▶ [Task item]: Look for the string "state" in the material below. Copy every line where you find it.

▶ [Provided data]:

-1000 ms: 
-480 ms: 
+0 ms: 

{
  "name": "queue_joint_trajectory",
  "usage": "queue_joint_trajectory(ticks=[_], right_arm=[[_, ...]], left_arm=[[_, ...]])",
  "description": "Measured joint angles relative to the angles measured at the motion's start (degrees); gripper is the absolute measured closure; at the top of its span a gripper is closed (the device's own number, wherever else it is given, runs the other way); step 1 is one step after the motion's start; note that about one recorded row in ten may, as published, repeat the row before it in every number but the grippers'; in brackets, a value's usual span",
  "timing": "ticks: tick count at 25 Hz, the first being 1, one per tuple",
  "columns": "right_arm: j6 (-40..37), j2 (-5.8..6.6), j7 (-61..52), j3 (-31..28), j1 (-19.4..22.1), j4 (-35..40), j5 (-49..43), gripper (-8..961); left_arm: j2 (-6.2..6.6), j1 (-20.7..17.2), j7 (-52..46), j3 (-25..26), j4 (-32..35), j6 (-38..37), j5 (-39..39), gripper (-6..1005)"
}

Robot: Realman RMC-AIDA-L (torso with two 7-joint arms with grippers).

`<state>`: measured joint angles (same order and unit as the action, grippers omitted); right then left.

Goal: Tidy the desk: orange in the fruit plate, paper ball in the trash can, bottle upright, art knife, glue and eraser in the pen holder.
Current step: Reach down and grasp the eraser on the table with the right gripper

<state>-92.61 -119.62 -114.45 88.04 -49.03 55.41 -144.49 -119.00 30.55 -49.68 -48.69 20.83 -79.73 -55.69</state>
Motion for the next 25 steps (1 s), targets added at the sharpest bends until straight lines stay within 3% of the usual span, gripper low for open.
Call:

▶ [Completed exercise]:
`<state>`: measured joint angles (same order and unit as the action, grippers omitted); right then left.
<state>-92.61 -119.62 -114.45 88.04 -49.03 55.41 -144.49 -119.00 30.55 -49.68 -48.69 20.83 -79.73 -55.69</state>

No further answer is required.